Friday, January 23, 2009

Holding too tight

This morning I was trying to get my floors vacuumed before company arrived. Charlotte was following me around trying to carry two books, five magnets and a necklace. I say trying because every couple of steps she would drop something, bend over, try to pick it up without dropping everything else. Of course, something else would fall out of her hand and she would start to cry and try to pick it up again. I told her several times to put something down, but she refused. Instead she only became more frustrated and upset. And suddenly, something clicked in my mind. It was like God was saying to me, you do this all the time. There are things in your life that you desperately are trying to hang on to. You need to let go and lay it down. Wow. I am always amazed at how God speaks to me through my children. I know there are things in my life that I feel I can't let go of. In a way, I am afraid to let go of my children. I am afraid they will do or say something that will embarrass me, so I try to control their every moment, and if I don't get an immediate response or the respect I feel I am owed, I get frustrated or angry. I sometimes am fearful of death and what life will look like after death, in Heaven, and I desperately try to cling to anything on this earth to avoid thinking of the afterwards. Doesn't change the fact it's still coming. It's coming to us all. I have to get it through my thick head that this world is not my home. This is not my final destination, and I need to live my life looking forward to my final destination: standing before my Lord and giving an answer for the way I've lived my life, the words I have chosen to speak or not speak, and the way I've treated those He placed in my life.
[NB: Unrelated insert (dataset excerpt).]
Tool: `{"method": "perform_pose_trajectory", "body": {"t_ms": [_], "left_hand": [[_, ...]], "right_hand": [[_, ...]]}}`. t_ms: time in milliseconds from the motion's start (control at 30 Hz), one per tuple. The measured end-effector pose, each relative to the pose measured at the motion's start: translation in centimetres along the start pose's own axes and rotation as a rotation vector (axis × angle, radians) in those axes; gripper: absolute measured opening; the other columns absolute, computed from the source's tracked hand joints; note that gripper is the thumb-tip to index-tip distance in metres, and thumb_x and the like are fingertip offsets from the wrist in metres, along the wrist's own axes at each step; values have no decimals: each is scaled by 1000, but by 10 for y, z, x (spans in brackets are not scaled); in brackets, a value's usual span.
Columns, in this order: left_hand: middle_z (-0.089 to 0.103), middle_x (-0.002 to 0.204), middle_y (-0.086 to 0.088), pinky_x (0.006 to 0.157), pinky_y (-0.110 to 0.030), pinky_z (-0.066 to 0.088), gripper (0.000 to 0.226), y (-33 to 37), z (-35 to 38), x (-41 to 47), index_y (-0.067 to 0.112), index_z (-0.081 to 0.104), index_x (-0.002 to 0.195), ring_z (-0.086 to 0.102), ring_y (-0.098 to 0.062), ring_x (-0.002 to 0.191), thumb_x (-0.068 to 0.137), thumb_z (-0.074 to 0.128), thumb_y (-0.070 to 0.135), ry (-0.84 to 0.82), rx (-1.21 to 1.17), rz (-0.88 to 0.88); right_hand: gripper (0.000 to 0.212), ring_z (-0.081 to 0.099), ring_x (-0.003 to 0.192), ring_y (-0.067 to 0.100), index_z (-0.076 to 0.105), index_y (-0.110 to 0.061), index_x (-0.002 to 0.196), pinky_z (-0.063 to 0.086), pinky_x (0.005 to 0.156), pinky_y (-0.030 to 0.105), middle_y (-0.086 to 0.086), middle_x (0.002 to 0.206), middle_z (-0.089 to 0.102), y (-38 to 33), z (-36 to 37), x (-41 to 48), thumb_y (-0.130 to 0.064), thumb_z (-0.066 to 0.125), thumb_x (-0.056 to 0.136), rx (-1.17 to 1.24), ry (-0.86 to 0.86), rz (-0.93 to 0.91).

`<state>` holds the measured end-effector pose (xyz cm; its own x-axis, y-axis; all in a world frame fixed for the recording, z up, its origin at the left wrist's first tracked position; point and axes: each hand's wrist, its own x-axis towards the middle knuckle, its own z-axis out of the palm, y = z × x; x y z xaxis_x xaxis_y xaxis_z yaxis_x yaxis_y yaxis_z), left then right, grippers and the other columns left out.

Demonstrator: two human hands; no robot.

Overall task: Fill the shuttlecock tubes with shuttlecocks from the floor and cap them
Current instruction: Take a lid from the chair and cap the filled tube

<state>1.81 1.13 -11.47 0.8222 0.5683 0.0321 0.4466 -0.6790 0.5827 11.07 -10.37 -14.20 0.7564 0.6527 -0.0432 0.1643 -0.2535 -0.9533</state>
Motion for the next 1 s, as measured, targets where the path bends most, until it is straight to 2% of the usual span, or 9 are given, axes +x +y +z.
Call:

Why is it so hard to lay down the fleshly desires of this world? I am so thankful that my heavenly Father is one who understands what it's like to be human and fight against those feelings and desires everyday. He knows, He understands, and yet He still is there, rooting for us, willing to help us fight. He never turns away no matter how long or ugly it gets. I am so thankful for these little moments almost every day when God gives me a little insight into what it's like for Him, watching me struggle and grow. Oh, to be more like Him!

Tuesday, January 20, 2009

Living the Story

Last night I had received some news that a family member on my husband's side had passed away. I felt like crying all night, and even today, the sting is still there. This precious woman, succombed to death, leaving behind a husband and four small children. She was only in her early thirties. And it hit me how life is truly a vapor. Death is hard for anyone to understand and devastating to work through. It's especially so when it's someone young, who is to be full of life and have many years ahead of them. I kept thinking that it could be me. And it also made me feel so guilty. I think of all the times I get frustrated and angry with my children, or just wish for one day to myself, and I think of how this young mother felt, probably wishing for just one more day with her children. One more time to wipe runny noses, to break up a fight, to hold a little one and wipe their tears, to make one more meal. In reality, though, her story is just beginning. She is now before her Father, complete and whole, in perfect health. But for those of us here, it's so hard to wrap our minds around that concept. I've been thinking about that a lot lately. There's part of me that just wants to go on living here, on earth. And I think it's because I have a scewed view of what Heaven truly is and what we will do there. And I must confess there is a certain fear in death for me. But the truth is we are never absent from God. When we breath our final breath on earth, we are immediately before the Father. My human mind just can't comprehend it.
My grandparents were here for almost two weeks and we had a great time. It means so much to me that they would drive all the way out here. Especially because they are almost 80 years old! While they were here, my grandma insisted on washing my dishes everyday. I don't have a dishwasher......someday!! But, anyway, almost once each day she would make comment about the view and how beautiful the mountains are. The one day I mentioned to her that the sad thing was, I don't even see them anymore. I mean, I see them with my eyes, but not with my heart. I don't stop and look and think, wow, thank you God for putting that view right before my window everyday. Just to think that the mountains are your footstool. You are truly amazing Lord! Isn't that sad? We are surrounded by an amazing and vast creation, yet do we really see the beauty that God has lavished on us?
I just finished reading John Eldredge's book, Desire, and it talks about how we can become so loaded down with this life, and we were meant for so much more. It really challenged me to be aware of my attitude and how I can let myself become complacent. I want to have a fire and a passion for life. To see my life as a play that God has the main role and I am in His cast. To live my life on purpose. To not forfeit any joy or beauty for the burdens of my day, but to let Christ handle that for me.